### Task instructions
Could you set down exactly the lines of the data below, starting at the one that holds "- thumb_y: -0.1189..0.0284" and ending at the one that holds "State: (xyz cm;", both included, and only those?

[Information Boundary: Start]

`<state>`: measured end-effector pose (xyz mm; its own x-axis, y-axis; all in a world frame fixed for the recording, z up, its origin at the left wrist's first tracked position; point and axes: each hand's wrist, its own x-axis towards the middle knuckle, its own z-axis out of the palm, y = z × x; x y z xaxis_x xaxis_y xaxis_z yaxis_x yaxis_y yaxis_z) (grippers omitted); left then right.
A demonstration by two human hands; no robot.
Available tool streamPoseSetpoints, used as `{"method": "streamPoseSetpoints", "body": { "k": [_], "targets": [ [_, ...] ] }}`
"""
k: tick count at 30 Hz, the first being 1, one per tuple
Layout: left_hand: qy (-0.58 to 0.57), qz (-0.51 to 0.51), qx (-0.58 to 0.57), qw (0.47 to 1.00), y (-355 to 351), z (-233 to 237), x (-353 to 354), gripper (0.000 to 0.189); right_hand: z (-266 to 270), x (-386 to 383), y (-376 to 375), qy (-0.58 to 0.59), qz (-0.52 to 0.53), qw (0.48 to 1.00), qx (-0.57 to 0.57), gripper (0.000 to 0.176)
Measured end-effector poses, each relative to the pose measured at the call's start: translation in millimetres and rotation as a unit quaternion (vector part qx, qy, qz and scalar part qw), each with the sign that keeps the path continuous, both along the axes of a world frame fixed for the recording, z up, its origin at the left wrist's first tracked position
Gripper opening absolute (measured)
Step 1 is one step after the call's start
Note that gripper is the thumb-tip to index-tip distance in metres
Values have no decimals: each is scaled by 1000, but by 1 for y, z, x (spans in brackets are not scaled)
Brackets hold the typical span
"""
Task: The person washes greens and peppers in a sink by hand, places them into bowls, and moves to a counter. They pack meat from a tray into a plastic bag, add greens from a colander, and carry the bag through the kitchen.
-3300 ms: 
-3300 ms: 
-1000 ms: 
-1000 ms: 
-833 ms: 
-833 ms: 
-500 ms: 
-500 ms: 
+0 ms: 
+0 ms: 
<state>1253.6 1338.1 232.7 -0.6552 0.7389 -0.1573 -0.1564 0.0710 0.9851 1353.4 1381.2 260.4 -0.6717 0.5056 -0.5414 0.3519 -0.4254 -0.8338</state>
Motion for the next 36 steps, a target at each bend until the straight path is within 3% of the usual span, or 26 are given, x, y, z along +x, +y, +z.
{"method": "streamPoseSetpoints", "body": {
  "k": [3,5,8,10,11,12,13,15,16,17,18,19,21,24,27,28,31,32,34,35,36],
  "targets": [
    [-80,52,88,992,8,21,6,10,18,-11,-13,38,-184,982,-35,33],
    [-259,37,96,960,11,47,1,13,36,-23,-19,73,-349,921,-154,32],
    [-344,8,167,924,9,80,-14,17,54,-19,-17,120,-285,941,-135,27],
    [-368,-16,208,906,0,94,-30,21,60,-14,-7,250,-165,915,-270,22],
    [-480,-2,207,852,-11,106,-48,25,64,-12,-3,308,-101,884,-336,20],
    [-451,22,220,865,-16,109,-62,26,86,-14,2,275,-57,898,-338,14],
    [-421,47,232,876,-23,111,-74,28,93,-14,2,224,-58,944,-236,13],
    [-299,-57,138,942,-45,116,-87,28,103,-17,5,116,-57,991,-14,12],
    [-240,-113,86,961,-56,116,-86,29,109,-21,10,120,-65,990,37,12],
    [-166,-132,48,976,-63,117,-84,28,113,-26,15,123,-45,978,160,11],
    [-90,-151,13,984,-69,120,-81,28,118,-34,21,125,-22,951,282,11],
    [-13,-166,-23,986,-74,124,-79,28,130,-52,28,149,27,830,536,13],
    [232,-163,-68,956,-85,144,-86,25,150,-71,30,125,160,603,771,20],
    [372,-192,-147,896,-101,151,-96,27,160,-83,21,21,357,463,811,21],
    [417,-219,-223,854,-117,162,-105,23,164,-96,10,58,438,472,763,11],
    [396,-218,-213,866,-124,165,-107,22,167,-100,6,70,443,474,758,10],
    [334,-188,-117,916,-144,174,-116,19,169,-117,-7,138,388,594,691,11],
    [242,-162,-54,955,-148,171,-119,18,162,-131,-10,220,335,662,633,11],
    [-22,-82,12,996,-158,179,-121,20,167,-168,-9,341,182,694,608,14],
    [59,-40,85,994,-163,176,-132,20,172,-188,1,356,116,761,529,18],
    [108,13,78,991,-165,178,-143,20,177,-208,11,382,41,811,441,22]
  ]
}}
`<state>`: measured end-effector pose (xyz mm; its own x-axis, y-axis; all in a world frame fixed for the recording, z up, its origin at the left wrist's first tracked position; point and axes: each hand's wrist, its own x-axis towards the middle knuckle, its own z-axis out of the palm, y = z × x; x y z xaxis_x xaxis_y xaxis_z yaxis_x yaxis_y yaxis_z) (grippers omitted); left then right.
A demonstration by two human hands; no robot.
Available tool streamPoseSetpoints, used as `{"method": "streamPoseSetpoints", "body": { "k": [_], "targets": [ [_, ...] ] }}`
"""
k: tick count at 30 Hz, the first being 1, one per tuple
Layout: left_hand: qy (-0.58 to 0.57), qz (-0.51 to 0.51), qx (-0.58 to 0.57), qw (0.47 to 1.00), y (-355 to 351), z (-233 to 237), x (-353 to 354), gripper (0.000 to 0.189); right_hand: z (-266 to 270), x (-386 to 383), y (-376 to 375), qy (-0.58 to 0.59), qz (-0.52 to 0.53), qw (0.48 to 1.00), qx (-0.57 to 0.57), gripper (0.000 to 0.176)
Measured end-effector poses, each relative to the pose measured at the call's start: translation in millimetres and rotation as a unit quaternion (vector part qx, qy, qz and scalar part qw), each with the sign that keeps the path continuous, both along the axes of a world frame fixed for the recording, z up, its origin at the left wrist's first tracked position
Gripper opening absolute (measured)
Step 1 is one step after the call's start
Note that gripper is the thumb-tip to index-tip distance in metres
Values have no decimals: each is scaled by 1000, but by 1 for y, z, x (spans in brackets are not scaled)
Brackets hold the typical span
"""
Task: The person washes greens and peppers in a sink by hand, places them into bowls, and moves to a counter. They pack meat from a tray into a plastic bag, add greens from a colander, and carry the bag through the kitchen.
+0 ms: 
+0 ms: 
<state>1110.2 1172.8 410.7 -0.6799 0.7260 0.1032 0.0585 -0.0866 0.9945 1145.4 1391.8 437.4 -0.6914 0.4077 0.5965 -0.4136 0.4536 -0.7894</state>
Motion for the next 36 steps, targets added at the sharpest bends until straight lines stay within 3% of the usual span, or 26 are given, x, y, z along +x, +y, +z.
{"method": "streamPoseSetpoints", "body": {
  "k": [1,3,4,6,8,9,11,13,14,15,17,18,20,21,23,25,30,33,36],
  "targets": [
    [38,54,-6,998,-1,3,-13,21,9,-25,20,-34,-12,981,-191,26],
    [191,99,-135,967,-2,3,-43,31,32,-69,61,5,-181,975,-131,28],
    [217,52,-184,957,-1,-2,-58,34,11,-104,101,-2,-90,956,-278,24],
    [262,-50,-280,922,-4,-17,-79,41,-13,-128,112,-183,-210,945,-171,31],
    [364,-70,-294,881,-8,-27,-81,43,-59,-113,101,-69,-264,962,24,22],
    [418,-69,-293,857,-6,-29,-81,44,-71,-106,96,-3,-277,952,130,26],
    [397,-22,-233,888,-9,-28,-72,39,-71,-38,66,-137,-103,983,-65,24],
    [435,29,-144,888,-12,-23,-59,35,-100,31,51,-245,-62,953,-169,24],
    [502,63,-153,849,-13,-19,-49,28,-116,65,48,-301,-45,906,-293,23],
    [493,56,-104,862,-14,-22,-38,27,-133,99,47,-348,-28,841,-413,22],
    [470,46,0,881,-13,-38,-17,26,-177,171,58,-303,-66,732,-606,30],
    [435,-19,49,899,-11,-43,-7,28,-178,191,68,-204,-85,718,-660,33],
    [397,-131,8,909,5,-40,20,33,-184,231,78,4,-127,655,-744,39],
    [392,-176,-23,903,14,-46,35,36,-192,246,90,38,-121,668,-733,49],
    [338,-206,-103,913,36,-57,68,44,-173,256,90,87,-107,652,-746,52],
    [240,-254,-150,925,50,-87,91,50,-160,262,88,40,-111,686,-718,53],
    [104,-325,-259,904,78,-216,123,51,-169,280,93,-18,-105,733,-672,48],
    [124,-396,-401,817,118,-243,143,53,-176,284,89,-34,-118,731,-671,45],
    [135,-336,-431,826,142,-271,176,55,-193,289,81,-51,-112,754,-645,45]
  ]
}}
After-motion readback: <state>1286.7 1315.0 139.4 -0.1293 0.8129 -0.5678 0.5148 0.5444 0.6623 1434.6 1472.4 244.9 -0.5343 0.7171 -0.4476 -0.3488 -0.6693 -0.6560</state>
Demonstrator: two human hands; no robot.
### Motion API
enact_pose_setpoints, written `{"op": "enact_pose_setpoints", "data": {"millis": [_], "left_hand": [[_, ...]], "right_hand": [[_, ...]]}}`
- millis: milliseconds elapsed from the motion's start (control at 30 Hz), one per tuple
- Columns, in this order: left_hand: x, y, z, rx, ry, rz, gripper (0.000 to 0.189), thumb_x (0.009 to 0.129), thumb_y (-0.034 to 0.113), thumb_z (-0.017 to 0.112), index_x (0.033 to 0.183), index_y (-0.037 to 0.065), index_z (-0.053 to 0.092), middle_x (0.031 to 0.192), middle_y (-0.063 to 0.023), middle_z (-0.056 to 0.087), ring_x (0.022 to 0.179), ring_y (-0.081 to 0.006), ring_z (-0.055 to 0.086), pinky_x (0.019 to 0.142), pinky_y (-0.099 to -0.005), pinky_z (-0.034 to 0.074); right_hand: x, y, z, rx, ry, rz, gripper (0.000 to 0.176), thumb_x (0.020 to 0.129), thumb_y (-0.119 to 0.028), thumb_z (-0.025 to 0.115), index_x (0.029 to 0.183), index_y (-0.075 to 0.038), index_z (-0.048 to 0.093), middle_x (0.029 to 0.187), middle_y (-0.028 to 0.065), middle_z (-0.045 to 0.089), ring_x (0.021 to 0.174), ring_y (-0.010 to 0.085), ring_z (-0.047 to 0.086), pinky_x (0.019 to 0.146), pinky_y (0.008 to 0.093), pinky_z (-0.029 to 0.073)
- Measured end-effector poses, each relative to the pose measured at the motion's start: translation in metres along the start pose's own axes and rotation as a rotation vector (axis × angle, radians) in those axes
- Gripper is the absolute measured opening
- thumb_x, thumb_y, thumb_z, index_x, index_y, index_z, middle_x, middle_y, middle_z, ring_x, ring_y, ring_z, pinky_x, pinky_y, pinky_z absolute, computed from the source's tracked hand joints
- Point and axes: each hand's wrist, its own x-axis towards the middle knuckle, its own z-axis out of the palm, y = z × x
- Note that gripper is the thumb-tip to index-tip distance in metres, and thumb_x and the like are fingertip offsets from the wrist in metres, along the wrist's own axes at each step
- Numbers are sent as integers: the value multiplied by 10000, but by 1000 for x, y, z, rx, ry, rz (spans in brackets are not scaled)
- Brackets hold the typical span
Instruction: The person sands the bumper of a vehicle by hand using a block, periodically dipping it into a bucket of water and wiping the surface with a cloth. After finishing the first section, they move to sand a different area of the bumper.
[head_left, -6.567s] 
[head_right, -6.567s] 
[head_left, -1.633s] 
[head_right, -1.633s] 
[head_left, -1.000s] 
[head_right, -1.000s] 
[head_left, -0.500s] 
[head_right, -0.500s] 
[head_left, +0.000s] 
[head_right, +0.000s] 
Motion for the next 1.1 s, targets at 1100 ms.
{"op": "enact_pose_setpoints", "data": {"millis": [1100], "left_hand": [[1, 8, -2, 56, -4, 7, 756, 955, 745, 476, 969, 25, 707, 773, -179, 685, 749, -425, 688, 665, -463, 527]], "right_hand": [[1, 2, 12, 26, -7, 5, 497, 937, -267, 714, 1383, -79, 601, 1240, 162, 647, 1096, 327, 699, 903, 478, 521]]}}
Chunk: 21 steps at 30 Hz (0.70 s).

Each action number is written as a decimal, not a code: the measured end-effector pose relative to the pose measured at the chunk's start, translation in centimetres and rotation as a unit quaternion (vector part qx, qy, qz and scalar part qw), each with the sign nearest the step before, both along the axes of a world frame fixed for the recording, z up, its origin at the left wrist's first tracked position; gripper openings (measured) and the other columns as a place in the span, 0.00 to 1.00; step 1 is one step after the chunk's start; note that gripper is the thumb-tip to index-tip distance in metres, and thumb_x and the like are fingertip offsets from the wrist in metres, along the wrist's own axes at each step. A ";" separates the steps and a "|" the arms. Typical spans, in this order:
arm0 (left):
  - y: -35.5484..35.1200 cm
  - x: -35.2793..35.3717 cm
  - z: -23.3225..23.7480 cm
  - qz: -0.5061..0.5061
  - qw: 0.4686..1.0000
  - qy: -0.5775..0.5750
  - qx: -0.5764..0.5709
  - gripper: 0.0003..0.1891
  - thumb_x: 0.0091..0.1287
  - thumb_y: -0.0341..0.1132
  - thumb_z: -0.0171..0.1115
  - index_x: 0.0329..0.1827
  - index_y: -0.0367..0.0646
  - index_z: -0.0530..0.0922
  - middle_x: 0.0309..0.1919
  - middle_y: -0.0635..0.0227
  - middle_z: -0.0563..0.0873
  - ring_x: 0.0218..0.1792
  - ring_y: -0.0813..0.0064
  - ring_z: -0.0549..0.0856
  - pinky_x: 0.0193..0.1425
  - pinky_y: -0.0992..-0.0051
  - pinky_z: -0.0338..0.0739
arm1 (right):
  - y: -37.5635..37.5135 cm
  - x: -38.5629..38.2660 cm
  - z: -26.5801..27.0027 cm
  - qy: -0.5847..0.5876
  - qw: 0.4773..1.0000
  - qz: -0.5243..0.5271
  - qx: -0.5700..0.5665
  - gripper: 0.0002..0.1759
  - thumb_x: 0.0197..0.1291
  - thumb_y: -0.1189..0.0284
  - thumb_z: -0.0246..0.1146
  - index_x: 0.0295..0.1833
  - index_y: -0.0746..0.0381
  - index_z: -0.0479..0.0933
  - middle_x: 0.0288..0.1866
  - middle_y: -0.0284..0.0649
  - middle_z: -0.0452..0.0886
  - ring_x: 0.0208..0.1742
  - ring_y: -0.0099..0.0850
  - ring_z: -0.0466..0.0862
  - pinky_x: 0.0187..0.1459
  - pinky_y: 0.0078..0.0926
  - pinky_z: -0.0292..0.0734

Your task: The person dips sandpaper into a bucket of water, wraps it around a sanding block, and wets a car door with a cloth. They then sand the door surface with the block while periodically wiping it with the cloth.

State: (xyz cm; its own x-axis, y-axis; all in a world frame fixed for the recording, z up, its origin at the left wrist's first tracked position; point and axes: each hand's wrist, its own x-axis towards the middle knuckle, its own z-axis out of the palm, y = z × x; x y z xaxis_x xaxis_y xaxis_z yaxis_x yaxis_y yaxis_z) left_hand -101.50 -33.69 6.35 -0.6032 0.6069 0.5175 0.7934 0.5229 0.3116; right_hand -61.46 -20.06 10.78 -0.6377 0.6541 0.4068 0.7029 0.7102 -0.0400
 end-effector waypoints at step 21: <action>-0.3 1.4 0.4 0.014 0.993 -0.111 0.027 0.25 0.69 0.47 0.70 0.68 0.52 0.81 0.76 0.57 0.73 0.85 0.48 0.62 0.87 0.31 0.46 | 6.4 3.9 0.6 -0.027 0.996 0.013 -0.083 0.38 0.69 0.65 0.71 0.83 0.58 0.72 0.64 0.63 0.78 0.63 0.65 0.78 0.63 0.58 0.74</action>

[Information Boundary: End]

### Output for this exercise
  - thumb_y: -0.1189..0.0284
  - thumb_z: -0.0246..0.1146
  - index_x: 0.0295..0.1833
  - index_y: -0.0746..0.0381
  - index_z: -0.0479..0.0933
  - middle_x: 0.0288..0.1866
  - middle_y: -0.0284..0.0649
  - middle_z: -0.0452..0.0886
  - ring_x: 0.0208..0.1742
  - ring_y: -0.0099..0.0850
  - ring_z: -0.0466..0.0862
  - pinky_x: 0.0187..0.1459
  - pinky_y: 0.0078..0.0926
  - pinky_z: -0.0292..0.0734

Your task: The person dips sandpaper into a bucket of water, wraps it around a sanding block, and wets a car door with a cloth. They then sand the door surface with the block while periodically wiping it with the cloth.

State: (xyz cm; its own x-axis, y-axis; all in a world frame fixed for the recording, z up, its origin at the left wrist's first tracked position; point and axes: each hand's wrist, its own x-axis towards the middle knuckle, its own z-axis out of the palm, y = z × x; x y z xaxis_x xaxis_y xaxis_z yaxis_x yaxis_y yaxis_z) left_hand -101.50 -33.69 6.35 -0.6032 0.6069 0.5175 0.7934 0.5229 0.3116; right_hand -61.46 -20.06 10.78 -0.6377 0.6541 0.4068 0.7029 0.7102 -0.0400

The answer requires nothing further.